Antipodes Island is one step closer to being mouse-free after the first bait-drop across the entire island was completed in record time. Department of Conservation staff arrived on the island on 27th May and the first drop was completed by 29th June. This is fantastic for an island at the border of the roaring forties...

Antipodes Island is one step closer to being mouse-free after the first bait-drop across the entire island was completed in record time. Department of Conservation staff arrived on the island on 27th May and the first drop was completed by 29th June. This is fantastic for an island at the border of the roaring forties and furious fifties latitudes, where good mid-winter weather is hard to come by. In a similarly timed National Geographic funded expedition in winter 2013 doing baseline studies in anticipation of the eradication, calm sunny days as required for flying helicopters occurred only once a fortnight.

Meanwhile staff on the island have also been collecting pitfall trapping data for invertebrates in different habitats across the island. These data will allow a comparison of invertebrate density and species composition before and eventually after the eradication, to monitor the recovery of the island ecosystem following mouse eradication. Although the recovery of vertebrates such as seabirds is well documented after eradications, much less is known about invertebrate recovery, and especially for mouse-only eradications.

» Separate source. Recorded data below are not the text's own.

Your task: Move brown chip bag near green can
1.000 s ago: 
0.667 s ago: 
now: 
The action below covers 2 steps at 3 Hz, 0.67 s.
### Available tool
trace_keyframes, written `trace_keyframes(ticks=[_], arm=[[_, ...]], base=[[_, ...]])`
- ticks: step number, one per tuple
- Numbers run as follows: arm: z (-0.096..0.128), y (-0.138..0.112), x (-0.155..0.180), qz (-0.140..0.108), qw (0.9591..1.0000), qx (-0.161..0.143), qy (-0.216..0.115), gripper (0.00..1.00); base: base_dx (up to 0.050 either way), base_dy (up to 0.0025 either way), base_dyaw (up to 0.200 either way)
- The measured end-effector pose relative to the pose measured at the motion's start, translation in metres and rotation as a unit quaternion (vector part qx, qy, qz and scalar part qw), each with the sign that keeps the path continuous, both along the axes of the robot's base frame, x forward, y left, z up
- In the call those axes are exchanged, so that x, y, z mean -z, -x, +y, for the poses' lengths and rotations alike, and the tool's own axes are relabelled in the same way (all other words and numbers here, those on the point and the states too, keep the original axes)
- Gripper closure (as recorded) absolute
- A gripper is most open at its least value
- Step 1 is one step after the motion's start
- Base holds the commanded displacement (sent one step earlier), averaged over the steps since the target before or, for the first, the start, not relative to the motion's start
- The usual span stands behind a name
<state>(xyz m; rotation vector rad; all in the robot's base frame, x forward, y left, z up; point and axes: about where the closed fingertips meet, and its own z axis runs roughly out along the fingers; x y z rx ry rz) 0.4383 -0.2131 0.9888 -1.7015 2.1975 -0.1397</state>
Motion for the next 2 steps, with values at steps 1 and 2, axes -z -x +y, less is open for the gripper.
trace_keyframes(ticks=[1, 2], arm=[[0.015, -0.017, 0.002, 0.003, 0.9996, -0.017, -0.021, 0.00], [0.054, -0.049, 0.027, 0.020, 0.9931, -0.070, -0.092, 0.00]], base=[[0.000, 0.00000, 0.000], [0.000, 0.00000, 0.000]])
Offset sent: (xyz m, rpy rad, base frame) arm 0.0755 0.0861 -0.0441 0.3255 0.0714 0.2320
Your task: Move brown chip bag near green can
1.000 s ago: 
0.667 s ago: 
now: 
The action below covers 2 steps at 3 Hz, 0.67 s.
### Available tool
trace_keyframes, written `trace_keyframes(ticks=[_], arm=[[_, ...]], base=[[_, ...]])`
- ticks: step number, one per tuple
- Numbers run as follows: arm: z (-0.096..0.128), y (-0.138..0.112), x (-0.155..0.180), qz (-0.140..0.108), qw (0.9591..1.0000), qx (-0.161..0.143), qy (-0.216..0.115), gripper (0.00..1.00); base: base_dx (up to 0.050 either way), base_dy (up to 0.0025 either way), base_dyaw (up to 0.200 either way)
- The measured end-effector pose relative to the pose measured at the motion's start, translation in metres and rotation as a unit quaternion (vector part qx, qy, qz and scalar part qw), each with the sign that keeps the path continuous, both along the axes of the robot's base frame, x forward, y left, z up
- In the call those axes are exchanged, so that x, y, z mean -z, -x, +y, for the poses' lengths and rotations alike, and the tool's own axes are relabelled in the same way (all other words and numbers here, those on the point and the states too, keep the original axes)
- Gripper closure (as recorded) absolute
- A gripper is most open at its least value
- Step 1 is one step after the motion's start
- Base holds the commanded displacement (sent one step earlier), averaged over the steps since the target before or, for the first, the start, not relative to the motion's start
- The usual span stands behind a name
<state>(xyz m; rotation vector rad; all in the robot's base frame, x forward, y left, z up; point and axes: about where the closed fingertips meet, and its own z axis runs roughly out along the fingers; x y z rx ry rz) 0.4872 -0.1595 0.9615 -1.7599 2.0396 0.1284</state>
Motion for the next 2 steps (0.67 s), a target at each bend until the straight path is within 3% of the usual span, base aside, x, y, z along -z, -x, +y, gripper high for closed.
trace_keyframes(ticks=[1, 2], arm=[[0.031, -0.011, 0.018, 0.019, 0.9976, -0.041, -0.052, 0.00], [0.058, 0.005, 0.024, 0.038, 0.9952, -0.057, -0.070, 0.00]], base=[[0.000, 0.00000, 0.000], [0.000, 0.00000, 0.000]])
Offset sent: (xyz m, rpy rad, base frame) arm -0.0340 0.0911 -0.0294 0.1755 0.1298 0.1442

Antipodes Island first bait drop completed 29/06/16 (Image by DOC)

With the down-time of two weeks between bait drops the staff have been engaged in productive activities such as celebrating mid-winter solstice, and counting chorizo sausages. Then the action ramps up again with the island receiving a second baiting to guarantee all mice are killed, as nothing less than 100% is success. Then it becomes a waiting game for two years in order to confirm the eradication was successful with no mice detected over that time.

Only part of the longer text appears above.